A banner is hung for a party . The distance from a point on the bottom edge of the banner to the floor can be determined by using the function f(x)= 0.25x² -x+9.5, where x is the distance , in feet , of the point from the left end of the banner . How high above the floor is the lowest point on the bottom edge of the banner , Explain.

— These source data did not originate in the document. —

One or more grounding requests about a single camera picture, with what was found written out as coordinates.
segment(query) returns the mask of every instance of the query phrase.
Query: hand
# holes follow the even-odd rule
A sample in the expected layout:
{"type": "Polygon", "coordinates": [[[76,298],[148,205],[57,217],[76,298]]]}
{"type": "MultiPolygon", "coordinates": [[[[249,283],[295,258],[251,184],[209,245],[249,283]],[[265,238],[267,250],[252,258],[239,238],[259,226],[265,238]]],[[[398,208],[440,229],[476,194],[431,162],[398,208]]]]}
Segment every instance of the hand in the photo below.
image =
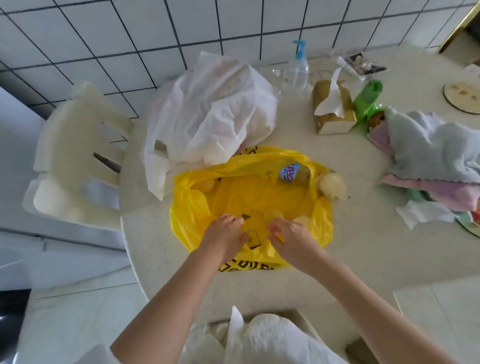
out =
{"type": "Polygon", "coordinates": [[[229,262],[248,241],[248,233],[241,232],[243,218],[234,215],[222,214],[216,221],[212,221],[205,230],[198,251],[208,255],[220,267],[229,262]]]}
{"type": "Polygon", "coordinates": [[[328,254],[318,245],[310,232],[300,223],[276,218],[268,224],[268,239],[273,247],[289,264],[309,276],[315,268],[328,259],[328,254]],[[285,242],[275,234],[282,234],[285,242]]]}

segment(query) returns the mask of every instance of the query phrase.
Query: gray cloth
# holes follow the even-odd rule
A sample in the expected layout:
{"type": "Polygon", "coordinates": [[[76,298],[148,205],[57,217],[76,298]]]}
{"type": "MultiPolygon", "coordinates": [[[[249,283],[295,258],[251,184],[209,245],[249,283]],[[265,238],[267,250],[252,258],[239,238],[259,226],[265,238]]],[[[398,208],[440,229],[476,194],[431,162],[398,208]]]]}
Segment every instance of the gray cloth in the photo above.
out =
{"type": "Polygon", "coordinates": [[[390,173],[403,179],[480,183],[480,130],[436,114],[412,111],[407,115],[388,108],[390,146],[395,164],[390,173]]]}

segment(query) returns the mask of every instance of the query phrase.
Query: person
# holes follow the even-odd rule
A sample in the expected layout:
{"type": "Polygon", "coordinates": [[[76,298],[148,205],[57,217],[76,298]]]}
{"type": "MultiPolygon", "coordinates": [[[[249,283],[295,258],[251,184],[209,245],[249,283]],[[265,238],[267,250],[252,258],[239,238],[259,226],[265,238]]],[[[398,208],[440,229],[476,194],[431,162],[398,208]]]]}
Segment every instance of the person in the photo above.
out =
{"type": "MultiPolygon", "coordinates": [[[[95,347],[78,363],[176,363],[209,283],[219,267],[233,259],[247,242],[248,234],[242,233],[242,225],[243,218],[228,214],[213,221],[205,230],[199,248],[110,349],[95,347]]],[[[276,218],[268,229],[269,240],[280,256],[317,280],[336,298],[380,363],[457,363],[344,264],[329,256],[303,225],[276,218]],[[278,238],[280,234],[285,242],[278,238]]]]}

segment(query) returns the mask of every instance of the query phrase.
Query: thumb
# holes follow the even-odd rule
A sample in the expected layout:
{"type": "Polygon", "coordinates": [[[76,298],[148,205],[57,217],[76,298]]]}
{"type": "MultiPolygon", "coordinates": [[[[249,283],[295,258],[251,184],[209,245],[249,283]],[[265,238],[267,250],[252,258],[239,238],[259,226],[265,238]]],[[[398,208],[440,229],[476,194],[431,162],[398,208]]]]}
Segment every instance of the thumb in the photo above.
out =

The correct answer is: 8.5

Solution:- We have given a function of banner hung.
f(x) = 0.25x² -x+9.5,
We have to find the height of lowest point of the banner
The lowest point will be the vertex of the curve, so the lowest height will be y- coordinate of the vertex
On comparing with the standard form of the function f(x)=ax²+bx+c.
In f(x)= 0.25x² -x+9.5,,  a= 0.25, b= -1, and c=9.5,  So, the equation for the axis of symmetry is given by

x = −(-1)/2(0.25)

x = 1/0.5

x = 2
The equation of the axis of symmetry for f(x)= 0.25x² -x+9.5,  is x = 2.
The x coordinate of the vertex is the same:

h = 2
The y coordinate of the vertex is :

k = f(h)

k = 0.25h² -h+9.5,

k = 0.25(2)² -2+9.5,

k = 1 - 2 + 9.5

k = 8.5
Therefore, the vertex is (2 , 8.5)
The lowest height will be the y-coordinate of vertex = 8.5